When grey is preferable to exciting
A bright moment today, primroses on the roadside at Camross. However, stepping out of the car in the hospital car park in Portlaoise quickly disabuses one of the impression that the winter might be past, ‘a wind like a mother in law’s breath’, as an Ulster friend used to comment. May is only four weeks away, why is the whole countryside not bursting with life? If May is soon, if the summertime is coming, why are the trees not sweetly blooming and the wild mountain thyme not growing all around the blooming heather?
Instead of the forecasters at Met Eireann, what we need is poets who would change things. Poets who can rewrite the story so it’s different. Watching footage of Easter 1916 while doing nothing yesterday, brought memories of Yeats’ opening lines of Easter 1916?
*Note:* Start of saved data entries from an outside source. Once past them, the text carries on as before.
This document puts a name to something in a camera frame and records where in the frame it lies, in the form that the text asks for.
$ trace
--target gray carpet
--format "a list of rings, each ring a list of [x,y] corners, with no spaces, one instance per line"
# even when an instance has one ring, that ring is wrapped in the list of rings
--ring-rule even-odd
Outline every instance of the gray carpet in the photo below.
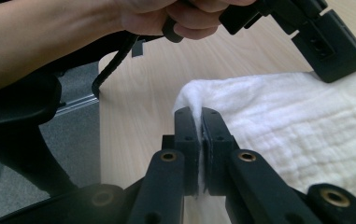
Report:
[[[60,78],[62,101],[91,94],[97,63],[69,70]],[[100,182],[99,104],[63,114],[40,126],[51,153],[79,187]],[[0,168],[0,217],[48,198],[26,179]]]

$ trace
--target human arm
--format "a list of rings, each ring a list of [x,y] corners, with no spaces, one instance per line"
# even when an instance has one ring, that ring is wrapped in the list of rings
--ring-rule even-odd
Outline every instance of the human arm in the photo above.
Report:
[[[199,6],[215,4],[203,10],[175,1],[14,0],[0,4],[0,89],[104,35],[121,30],[161,35],[168,13],[178,22],[178,34],[194,39],[211,35],[219,25],[220,11],[227,7],[215,4],[216,0],[195,1]]]

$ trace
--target white towel
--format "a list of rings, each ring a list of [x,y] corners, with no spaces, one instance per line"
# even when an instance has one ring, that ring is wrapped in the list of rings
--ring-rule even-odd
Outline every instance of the white towel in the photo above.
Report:
[[[194,80],[174,111],[219,111],[241,148],[263,155],[291,187],[330,183],[356,196],[356,73],[326,84],[309,73]]]

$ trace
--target light wood tabletop
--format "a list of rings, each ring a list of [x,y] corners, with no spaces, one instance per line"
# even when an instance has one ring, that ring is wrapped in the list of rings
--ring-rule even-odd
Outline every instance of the light wood tabletop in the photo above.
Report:
[[[356,36],[356,0],[327,2]],[[127,188],[144,176],[162,136],[174,133],[173,105],[189,81],[305,71],[311,67],[271,17],[234,36],[220,27],[202,40],[145,43],[143,56],[129,55],[100,89],[102,182]],[[184,223],[228,223],[222,199],[213,211],[197,203],[187,198]]]

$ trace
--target office chair
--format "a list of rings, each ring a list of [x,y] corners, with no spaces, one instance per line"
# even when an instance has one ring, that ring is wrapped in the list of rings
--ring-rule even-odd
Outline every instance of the office chair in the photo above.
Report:
[[[44,73],[33,73],[0,90],[0,163],[50,196],[76,188],[38,127],[54,117],[61,92],[58,78]]]
I have met them at close of day
Coming with vivid faces
From counter or desk among grey
Eighteenth-century houses.
Dublin in the spring of 1916 would not have been happy. It would have been filled with stories of young men dying on the Western Front. it would have been filled with sights and sounds of poverty. It would have been filled with smoke and soot and the smell of drains and a sense of foreboding. And Yeats turns it around in a sentence.
Write what Yeats says in prose terms, and it becomes dirty old Dublin in the evening with blokes coming home from their work, yet in his lines, even the tenements assume a romantic aura.
Months after Easter 1916, To My Daughter Betty, The Gift of God, is written by Tom Kettle, two days before he dies. ‘In the field, before Guillemont, Somme, Sept. 4, 1916’. It transforms the bloodiness of the trenches into something of cosmic significance.
In wiser days, my darling rosebud, blown
To beauty proud as was your mother’s prime,
In that desired, delayed, incredible time,
You’ll ask why I abandoned you, my own,
And the dear heart that was your baby throne,
To dice with death. And oh! they’ll give you rhyme
And reason: some will call the thing sublime,
And some decry it in a knowing tone.
So here, while the mad guns curse overhead,
And tired men sigh with mud for couch and floor,
Know that we fools, now with the foolish dead,
Died not for flag, nor King, nor Emperor,—
But for a dream, born in a herdsman’s shed,
And for the secret Scripture of the poor.
Maybe we need big things to happen for poets to find the energy to transform things.
Would Seamus Heaney have found the same inspiration had he grown up here, rather than in the rawness of Ulster? Would Requiem for the Croppies have the same sense of tragedy had it come from a writer reflecting on an historical event from a life lived amongst the peaceful and the mundane, rather than someone watching tragedy in his own community?
Do extreme events create a heightened awareness of the detail and the reality all around?
Maybe there is trade off – the peaceful or the poetic? Maybe cold and grey Easters are preferable to ones that might inspire a poet.